Robust beamforming and spatial precoding for quasi-OSTBC massive MIMO communications

• Published in: EURASIP journal on wireless communications and networking Vol. 2019; no. 1; pp. 1 - 16
• Main Authors: Lee, Ju-Hong, Sun, Wei-En
• Format: Journal Article
• Language: English
• Published: Cham Springer International Publishing 11.03.2019; Springer Nature B.V; SpringerOpen
• Subjects: Algorithms; Antenna arrays; Antennas; Arrays; Beamforming; Bit error rate; Block codes; Communications Engineering; Computer simulation; Design; Engineering; Fitness; Information Systems Applications (incl.Internet); Massive MIMO; MIMO communication; Mutual coupling; Networks; Optimization; Particle swarm optimization; Performance degradation; Receivers & amplifiers; Signal,Image and Speech Processing; Spacetime; Spatial correlation; Spatial precoding; Transmitters; Wireless communication; Wireless communication systems; Wireless communications; Wireless communication; Mutual coupling; Beamforming; Population-based stochastic optimization; Spatial precoding; Bit error rate; Spatial correlation; Massive MIMO; Cooperative coevolutionary particle swarm optimization; Quasi-orthogonal space-time block codes
• ISSN: 1687-1499; 1687-1472; 1687-1499
• DOI: 10.1186/s13638-019-1373-9

This paper considers the problem of massive multiple-input-multiple-output (MIMO) wireless communication systems with quasi-orthogonal space-time block code (QOSTBC) transmission in the presence of spatial correlation effect (SCE) and mutual coupling effect (MCE).
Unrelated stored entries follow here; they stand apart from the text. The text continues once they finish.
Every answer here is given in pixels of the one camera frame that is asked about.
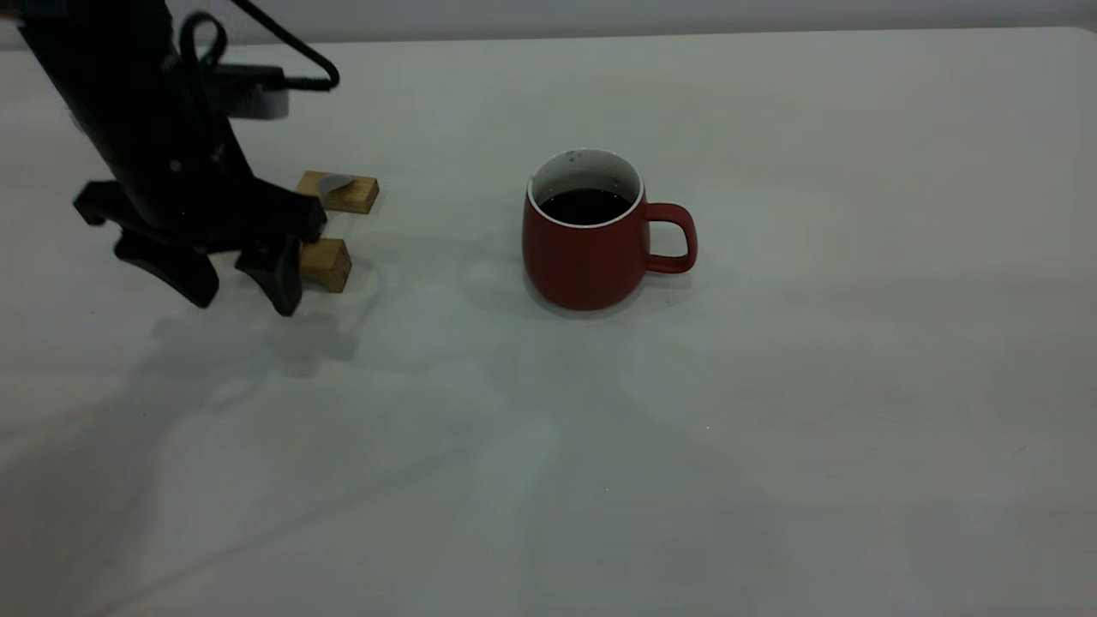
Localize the arched wooden block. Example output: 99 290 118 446
299 238 353 294

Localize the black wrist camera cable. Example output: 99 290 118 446
176 0 342 93

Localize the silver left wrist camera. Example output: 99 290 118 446
208 64 291 122

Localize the black coffee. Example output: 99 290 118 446
538 189 633 227

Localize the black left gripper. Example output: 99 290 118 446
73 111 328 317

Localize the flat rectangular wooden block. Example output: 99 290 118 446
297 171 380 215

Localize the red ceramic mug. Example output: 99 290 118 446
522 148 698 312

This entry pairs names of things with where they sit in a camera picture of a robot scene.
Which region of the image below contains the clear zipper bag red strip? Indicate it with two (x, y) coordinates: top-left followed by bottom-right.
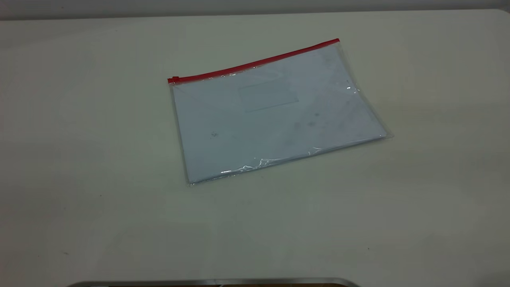
(167, 38), (393, 187)

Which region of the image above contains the silver metal frame bar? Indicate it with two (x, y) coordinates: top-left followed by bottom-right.
(66, 278), (361, 287)

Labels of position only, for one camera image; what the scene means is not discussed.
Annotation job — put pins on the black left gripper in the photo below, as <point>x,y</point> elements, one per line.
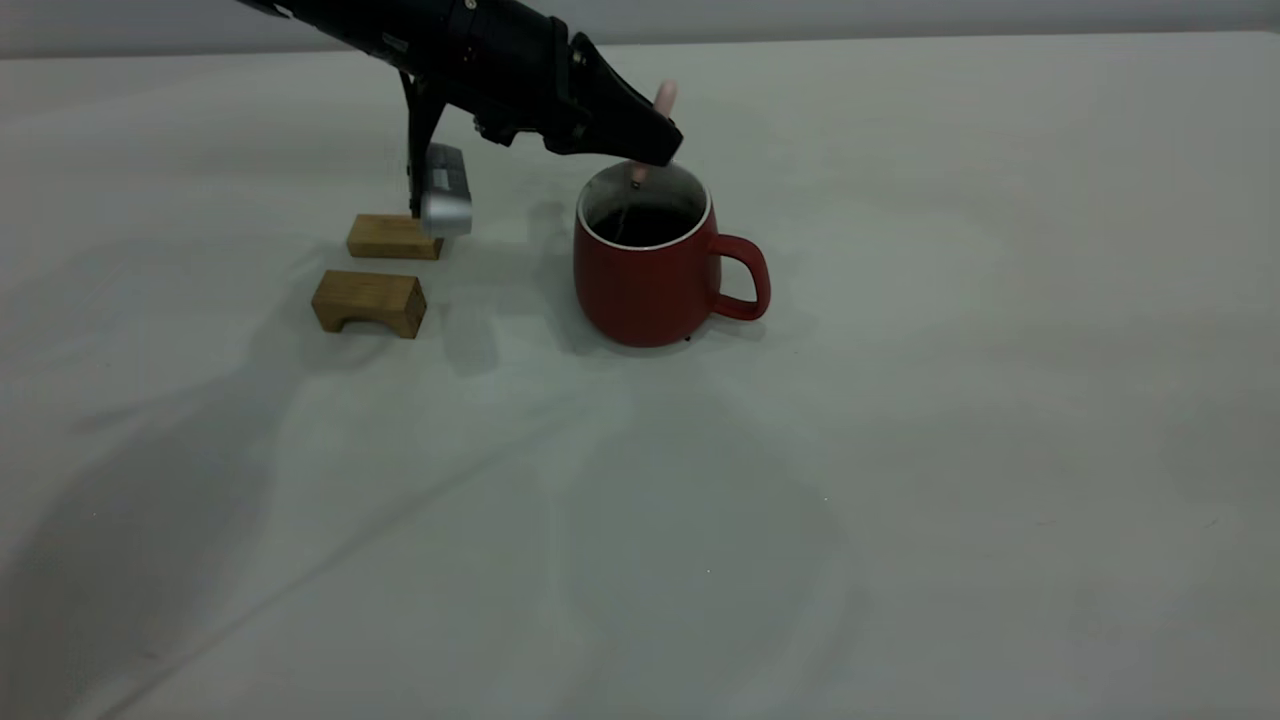
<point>510,70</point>

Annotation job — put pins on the black coffee liquid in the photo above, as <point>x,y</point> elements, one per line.
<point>660,228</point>

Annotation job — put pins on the red ceramic mug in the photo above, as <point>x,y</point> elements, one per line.
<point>640,300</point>

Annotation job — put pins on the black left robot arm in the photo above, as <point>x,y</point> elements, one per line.
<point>350,20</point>

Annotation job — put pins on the flat wooden block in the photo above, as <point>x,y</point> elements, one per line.
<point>385,238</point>

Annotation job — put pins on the arched wooden block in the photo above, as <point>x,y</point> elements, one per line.
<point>370,295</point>

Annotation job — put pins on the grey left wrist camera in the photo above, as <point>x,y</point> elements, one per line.
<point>445,195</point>

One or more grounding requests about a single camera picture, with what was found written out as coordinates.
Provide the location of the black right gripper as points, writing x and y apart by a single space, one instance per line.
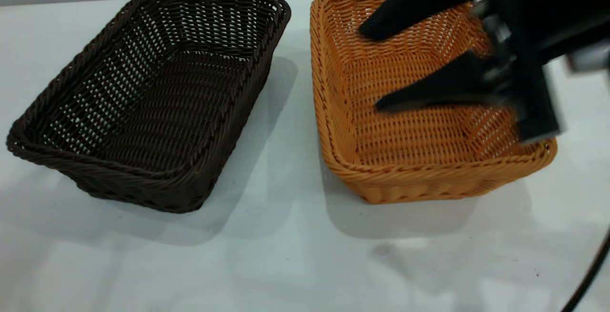
548 7

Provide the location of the orange wicker basket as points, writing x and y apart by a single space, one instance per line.
405 159

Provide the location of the black wicker basket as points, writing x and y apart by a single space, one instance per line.
157 112

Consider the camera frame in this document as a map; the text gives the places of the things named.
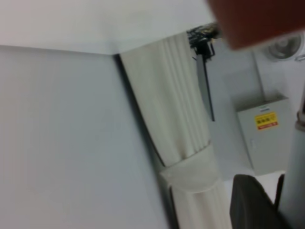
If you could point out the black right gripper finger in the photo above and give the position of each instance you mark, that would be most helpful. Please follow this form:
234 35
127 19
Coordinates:
247 205

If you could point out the red ceramic mug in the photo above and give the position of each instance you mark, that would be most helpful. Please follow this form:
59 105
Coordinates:
250 21

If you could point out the grey electrical box yellow sticker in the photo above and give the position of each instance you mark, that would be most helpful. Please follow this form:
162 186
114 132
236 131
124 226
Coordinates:
264 140

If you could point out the white pleated curtain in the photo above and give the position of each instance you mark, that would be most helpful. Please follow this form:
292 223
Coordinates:
176 107

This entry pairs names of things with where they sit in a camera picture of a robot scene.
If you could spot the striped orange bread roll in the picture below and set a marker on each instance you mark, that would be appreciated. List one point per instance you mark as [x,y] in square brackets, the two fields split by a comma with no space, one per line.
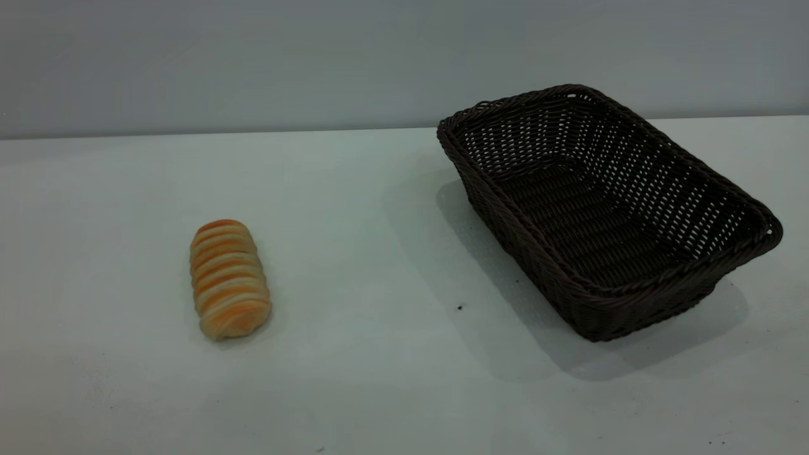
[229,281]

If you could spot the dark brown wicker basket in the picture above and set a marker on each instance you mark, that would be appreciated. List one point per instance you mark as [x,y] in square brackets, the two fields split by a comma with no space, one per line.
[588,221]

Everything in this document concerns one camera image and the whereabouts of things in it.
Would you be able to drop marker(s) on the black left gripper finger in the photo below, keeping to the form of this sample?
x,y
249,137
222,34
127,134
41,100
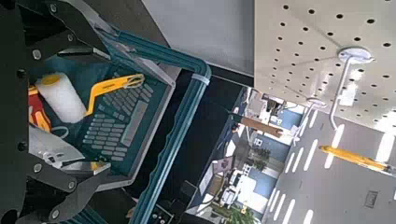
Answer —
x,y
77,25
81,193

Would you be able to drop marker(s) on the grey crate with teal inside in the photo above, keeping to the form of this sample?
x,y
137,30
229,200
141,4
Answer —
x,y
124,124

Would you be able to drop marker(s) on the white zip tie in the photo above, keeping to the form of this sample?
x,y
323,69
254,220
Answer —
x,y
200,79

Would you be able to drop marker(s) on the green potted plant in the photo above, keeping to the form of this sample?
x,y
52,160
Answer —
x,y
239,216

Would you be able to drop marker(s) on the beige pegboard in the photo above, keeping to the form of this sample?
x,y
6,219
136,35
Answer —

Conventional MIMO channels with QOSTBC transmission suffer from several drawbacks. The number of transmit antennas is restricted to a few in order to achieve full transmission rate. Therefore, it is difficult to make a quasi-orthogonal space time block coded massive MIMO system to achieve full transmission rate. Moreover, MIMO channel with QOSTBC transmission is usually considered for the case where the number of user equipments (UEs) is one. We present a joint beamforming and spatial precoding method to deal with the above drawbacks. The proposed method incorporates a beamforming scheme and spatial precoding to formulate an appropriate optimization process to effectively alleviate the considered problems. The resulting optimization problem will be solved by using a cooperative coevolutionary particle swarm optimization algorithm under two proposed fitness functions. During the optimization process, the proposed method finds the optimal beamforming coefficients of the precoding matrix, the optimal normalized positions of transmit and receive antenna elements for the case of using linear antenna arrays, and the optimal angle differences of transmit and receive antenna elements for the case of using circular arrays. Based on the proposed method, we are able to cure the performance degradation of a quasi-orthogonal space time block coded massive MIMO system due to the SCE and MCE. Moreover, the proposed method makes QOSTBC MIMO communications with full transmission rate for any number of transmit antennas achievable. Several simulation examples are presented to show the superior bit error rate (BER) performances of QOSTBC wireless MIMO scenarios with linear as well as circular antenna arrays by using the proposed method as compared to the existing methods.